In the final phase of his career, Italian master Roberto Rossellini embarked on a dramatic, daunting project: a series of politically minded televisions films about knowledge and history, made in an effort to teach, where the contemporary media was failing. Looking at the western world's major figures and moments, yet focusing on the small details of daily life, Rossellini was determined not to recount history but to bring it back to life, as it might have been, unadorned yet full of the drama of the everyday. In this selection of Rossellini's history films, Eclipse presents Blaise Pascal, the three-part The Age of the Medici, and Cartesius - works that don't just enliven the past but illuminate the ideas that brought us to where we are.
Films Included:
Blaise Pascal
Rossellini's daring outline of the life of religious philosopher and mathematician Blaise Pascal (1623-62), who argued for science and intellect amid an atmosphere of superstition and ignorance, is as visually spare as it is full of intimate drama.
French with Optional English subtitles
129 Minutes
The Age of The Medici
Rossellini's three-part series (The Exile of Cosimo, The Power of Cosimo, and Leon Battista Alberti) is like a Renaissance painting come to life, a portrait of fifteenth century Florence, ruled by the Medici political dynasty. With a lovely score from composer Manuel de Sica (son of Vittorio), the epic Medici films are important works on art, civilization, and politics.

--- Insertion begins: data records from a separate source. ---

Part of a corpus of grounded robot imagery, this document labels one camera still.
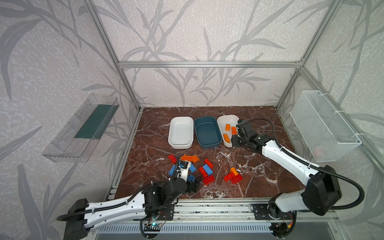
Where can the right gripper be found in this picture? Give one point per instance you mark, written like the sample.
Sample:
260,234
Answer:
238,139

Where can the orange brick square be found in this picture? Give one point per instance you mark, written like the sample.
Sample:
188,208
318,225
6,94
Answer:
234,130

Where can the orange lego chassis plate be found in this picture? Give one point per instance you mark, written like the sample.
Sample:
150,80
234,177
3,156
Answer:
192,159

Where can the red brick sloped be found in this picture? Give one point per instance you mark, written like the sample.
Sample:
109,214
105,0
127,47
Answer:
228,177

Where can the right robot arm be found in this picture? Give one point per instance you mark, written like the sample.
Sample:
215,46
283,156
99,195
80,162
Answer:
322,189

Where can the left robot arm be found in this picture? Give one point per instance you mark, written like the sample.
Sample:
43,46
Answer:
155,201

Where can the blue brick upside down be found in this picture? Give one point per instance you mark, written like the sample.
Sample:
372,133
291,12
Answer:
191,179

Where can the blue brick centre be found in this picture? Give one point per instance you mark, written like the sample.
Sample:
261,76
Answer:
192,168

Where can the blue brick on red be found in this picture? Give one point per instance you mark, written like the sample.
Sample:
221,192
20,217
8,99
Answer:
208,170

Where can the right white plastic bin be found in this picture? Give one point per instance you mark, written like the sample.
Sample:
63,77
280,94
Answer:
222,121

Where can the white plastic bin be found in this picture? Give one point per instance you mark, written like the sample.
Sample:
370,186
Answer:
222,121
181,133

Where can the blue brick long left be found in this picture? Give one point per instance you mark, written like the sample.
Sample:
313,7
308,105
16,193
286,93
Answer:
172,171

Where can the teal plastic bin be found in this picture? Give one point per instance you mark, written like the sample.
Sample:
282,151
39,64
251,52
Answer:
208,132

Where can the left white plastic bin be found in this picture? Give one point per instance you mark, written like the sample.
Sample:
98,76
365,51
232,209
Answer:
181,133

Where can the green circuit board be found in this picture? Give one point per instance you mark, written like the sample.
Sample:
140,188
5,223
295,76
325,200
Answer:
152,227

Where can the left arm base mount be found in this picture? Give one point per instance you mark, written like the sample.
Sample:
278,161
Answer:
163,213

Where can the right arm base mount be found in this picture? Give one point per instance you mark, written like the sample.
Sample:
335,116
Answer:
263,211

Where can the white wire basket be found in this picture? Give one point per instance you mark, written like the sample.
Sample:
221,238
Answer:
326,133

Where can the clear wall shelf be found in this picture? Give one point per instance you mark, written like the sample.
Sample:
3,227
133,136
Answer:
77,140

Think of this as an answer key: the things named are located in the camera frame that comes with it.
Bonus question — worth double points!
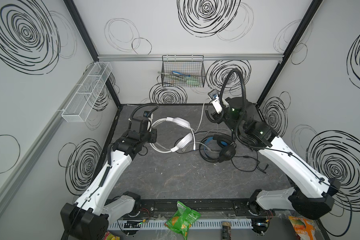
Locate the white headphones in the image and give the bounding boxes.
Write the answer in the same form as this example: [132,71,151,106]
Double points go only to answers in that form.
[150,102,208,154]

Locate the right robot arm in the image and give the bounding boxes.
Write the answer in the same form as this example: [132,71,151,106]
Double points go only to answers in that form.
[206,68,341,220]

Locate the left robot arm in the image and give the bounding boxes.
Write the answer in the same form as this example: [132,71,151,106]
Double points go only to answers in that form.
[61,103,159,240]

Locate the black blue headphones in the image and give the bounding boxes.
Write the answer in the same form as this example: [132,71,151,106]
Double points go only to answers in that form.
[194,128,270,175]

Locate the green snack bag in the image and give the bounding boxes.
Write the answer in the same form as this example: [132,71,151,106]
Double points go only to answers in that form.
[165,201,201,240]

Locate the colourful snack packet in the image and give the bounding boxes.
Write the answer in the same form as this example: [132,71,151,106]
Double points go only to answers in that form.
[104,232,120,240]

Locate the dark can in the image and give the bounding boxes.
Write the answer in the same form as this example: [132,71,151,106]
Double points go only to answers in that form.
[222,222,232,240]

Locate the orange snack bag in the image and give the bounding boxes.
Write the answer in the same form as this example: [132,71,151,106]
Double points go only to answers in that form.
[288,216,316,240]

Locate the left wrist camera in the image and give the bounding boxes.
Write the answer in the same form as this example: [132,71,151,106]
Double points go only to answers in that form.
[143,111,153,132]

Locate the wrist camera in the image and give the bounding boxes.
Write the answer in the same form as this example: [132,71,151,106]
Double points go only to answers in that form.
[208,89,229,114]
[143,111,153,132]

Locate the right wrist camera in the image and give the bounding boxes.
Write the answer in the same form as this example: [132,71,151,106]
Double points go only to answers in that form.
[208,89,229,114]

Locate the clear wall shelf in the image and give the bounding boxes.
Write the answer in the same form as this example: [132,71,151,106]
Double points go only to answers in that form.
[62,62,112,123]

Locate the black wire basket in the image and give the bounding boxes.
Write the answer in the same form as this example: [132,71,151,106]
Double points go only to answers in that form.
[159,60,206,88]

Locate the aluminium wall rail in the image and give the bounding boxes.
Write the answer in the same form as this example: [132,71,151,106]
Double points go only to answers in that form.
[98,54,284,62]

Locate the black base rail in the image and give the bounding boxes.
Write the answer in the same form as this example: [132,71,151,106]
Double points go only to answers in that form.
[107,197,295,217]

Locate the white slotted cable duct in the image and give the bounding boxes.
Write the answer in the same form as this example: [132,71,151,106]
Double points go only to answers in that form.
[108,219,253,231]

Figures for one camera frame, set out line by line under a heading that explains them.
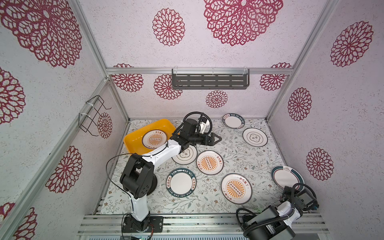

Italian with Optional English Subtitles
255 Minutes, on two discs
Cartesius
Mathematician, scientist, and writer Rene Descartes (1596-1650) is relentlessly determined to establish the primacy of reason in Rossellini's portrait of the travails of the "father of modern philosophy." Cartesius is both entertaining and edifying, and directed with its filmmaker's unerring attention to quotidian detail.